The previous battery was getting old (4 years) and had a hard life (no long distance driving, had to endure my supercharger and fuel pump issues, ect); it would charge quickly then not hold the charge after one drive. In hind sight, I was having these "little" electrical issues for months, but this time the car wouldn't start. I think one of the 2.1V cells in the battery was getting weak, then finally died.
Anyways, sorry for the long post. I will continue monitoring the situation and giving updates.




, the service adviser is lying to you! There is no coding required when you change a battery, he's just trying to charge you more labor time! Do yourself a favor and don't reward their deceit by getting your car serviced there; pay for their "Diagnostic Time" and get your car out of there! Cut your losses, if they were ready to rape you for a battery, I can't imagine what they'll quote for actual repairs. Get the list of what needs repaired (cause you paid for it) and take it to a local "Independent" Mercedes shop (you can ask your W203 brothers where they get serviced in your area).As for a battery, that's the only thing I can agree is correct. 8 years is great for a battery, but it's time to change it out. I would bet most of the issues you are seeing are related to the low battery charge (that was the case for me), so get the new battery first and see if your problems go away. If you have spent $100 and over at a Mercedes dealership in the last 18 months, you can have Mercedes Road Side assistance get you a new Mercedes battery and they will drive where you're at (at your house for example), install the battery for you, reset all the components (sunroof, windows, etc), and haul out your old battery. The best part is you will only pay for the battery and not the labor. If you go to the Mercedes Stealership, they will charge you for the battery and the labor (.5 hours @ $120-$140 hr). Good Luck!

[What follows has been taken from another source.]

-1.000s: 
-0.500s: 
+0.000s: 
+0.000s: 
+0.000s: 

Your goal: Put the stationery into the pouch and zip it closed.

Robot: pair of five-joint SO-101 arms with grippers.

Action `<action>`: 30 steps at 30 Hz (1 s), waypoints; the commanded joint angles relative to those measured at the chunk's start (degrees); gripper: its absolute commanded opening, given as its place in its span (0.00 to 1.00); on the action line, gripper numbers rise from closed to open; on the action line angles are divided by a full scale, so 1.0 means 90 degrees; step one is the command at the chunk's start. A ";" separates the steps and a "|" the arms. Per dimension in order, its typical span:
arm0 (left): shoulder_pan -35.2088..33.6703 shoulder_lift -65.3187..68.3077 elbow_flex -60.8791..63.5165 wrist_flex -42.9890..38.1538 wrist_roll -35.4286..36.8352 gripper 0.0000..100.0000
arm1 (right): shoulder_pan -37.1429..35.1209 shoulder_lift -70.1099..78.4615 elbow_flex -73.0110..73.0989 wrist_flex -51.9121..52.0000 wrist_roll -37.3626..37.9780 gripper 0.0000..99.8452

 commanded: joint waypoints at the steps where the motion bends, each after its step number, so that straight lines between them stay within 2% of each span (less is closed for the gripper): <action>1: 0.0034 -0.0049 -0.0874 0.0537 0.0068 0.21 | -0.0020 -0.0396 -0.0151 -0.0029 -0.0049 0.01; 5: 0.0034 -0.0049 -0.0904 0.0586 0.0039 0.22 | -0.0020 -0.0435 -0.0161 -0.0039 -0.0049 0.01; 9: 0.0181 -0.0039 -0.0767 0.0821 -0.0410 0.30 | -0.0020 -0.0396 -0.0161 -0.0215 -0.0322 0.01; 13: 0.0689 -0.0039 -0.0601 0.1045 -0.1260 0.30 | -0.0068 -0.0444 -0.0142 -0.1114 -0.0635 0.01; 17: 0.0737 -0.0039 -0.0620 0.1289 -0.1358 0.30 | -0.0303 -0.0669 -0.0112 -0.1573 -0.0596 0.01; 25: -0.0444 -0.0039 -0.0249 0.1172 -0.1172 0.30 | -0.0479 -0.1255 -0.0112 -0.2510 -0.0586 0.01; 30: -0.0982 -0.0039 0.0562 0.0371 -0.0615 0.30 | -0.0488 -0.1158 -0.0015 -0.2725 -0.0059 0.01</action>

As for me, I checked my voltage in the morning and it's at 12.7V (it was the same when I got off of work). So I believe I don't really have a battery drain issue, it was just the battery. I will continue to monitor the situation and if anything changes I will update this thread!
Last edited by 2MCHCAR; Dec 20, 2013 at 12:13 AM.








I had my car turned off and had the alarm on for 60 hours straight. When I checked the voltage in Dyno Mode, it was 12.6V! No battery drain issue.